• Directions for this task
A single number is the answer here: the count of lines in the data below that include the word "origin".

• Data block
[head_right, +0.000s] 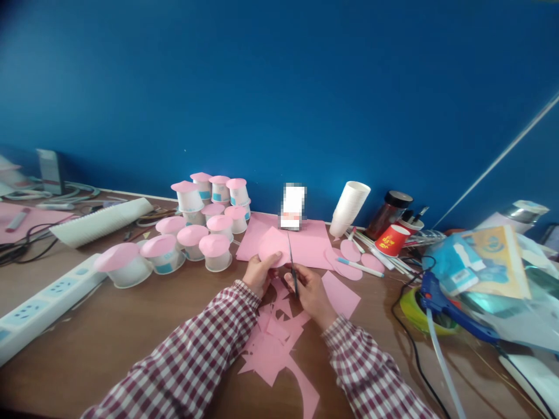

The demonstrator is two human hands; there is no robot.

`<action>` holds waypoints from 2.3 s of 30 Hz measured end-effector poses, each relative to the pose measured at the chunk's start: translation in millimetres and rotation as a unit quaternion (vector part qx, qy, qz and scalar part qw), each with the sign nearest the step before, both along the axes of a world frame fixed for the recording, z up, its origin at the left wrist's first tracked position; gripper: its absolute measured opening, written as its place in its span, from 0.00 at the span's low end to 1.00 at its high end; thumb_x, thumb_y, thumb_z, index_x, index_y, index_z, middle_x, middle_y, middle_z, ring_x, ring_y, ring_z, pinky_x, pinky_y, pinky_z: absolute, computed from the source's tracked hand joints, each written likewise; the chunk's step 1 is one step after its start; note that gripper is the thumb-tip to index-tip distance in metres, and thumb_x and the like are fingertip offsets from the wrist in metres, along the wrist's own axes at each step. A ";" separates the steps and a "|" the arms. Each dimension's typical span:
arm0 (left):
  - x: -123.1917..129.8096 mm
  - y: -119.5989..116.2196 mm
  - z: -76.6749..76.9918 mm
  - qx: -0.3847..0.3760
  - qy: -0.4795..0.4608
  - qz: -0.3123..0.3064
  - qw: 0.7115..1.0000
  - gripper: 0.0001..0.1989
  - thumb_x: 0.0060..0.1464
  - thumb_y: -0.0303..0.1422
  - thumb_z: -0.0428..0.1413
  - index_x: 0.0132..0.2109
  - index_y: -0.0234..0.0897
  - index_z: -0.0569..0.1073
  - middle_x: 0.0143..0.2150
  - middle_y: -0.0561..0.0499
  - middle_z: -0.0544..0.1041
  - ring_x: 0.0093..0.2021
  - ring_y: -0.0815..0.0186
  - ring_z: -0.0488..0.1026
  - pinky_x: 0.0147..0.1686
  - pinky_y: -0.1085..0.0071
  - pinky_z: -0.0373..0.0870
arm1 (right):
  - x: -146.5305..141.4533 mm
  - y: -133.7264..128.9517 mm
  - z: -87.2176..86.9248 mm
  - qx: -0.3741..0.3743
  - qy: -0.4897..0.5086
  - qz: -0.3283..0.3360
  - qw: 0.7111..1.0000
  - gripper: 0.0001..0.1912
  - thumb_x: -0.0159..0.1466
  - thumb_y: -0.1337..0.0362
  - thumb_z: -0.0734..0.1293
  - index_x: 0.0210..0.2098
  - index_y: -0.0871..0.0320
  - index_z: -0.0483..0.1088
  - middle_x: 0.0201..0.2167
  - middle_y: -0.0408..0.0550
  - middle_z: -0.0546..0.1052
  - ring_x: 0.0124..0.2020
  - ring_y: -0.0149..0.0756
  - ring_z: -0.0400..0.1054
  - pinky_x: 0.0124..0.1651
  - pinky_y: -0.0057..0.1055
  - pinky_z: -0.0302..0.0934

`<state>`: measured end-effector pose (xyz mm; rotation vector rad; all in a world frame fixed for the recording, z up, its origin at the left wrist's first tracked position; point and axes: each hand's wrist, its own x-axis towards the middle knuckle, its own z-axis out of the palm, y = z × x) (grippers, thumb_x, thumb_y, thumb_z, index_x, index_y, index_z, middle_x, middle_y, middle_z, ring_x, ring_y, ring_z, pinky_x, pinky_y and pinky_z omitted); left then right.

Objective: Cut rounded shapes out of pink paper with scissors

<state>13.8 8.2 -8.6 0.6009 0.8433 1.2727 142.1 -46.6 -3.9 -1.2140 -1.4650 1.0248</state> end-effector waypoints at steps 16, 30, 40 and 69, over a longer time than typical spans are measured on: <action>0.5 0.2 -2.1 0.006 -0.003 -0.009 1.000 0.19 0.34 0.36 0.69 0.30 0.28 0.72 0.20 0.52 0.70 0.17 0.75 0.62 0.15 0.76 0.57 | 1.3 0.0 -1.1 -0.002 0.011 0.002 1.000 0.20 0.61 0.51 0.66 0.44 0.60 0.71 0.21 0.40 0.65 0.23 0.30 0.60 0.28 0.29 0.58; 0.0 -0.7 1.2 -0.001 0.002 0.000 1.000 0.18 0.34 0.35 0.68 0.31 0.28 0.72 0.20 0.53 0.70 0.16 0.75 0.61 0.15 0.76 0.57 | 0.5 -0.7 0.3 0.001 0.004 0.004 1.000 0.20 0.61 0.51 0.66 0.44 0.61 0.71 0.22 0.41 0.67 0.23 0.30 0.61 0.27 0.28 0.58; -0.5 -0.4 -1.4 0.002 0.005 -0.008 1.000 0.18 0.36 0.35 0.67 0.32 0.28 0.72 0.20 0.53 0.69 0.16 0.76 0.61 0.15 0.76 0.57 | -0.7 -1.6 3.1 -0.003 -0.014 -0.009 1.000 0.21 0.60 0.51 0.66 0.44 0.61 0.71 0.20 0.41 0.67 0.22 0.31 0.61 0.27 0.29 0.59; -1.4 -0.9 2.2 0.003 0.026 -0.009 1.000 0.18 0.33 0.36 0.68 0.29 0.28 0.72 0.17 0.53 0.69 0.13 0.76 0.59 0.13 0.76 0.54 | 2.5 -0.4 -1.7 -0.001 -0.009 -0.001 1.000 0.21 0.62 0.51 0.65 0.45 0.61 0.71 0.21 0.41 0.67 0.23 0.32 0.61 0.28 0.29 0.60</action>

• Result for this task
2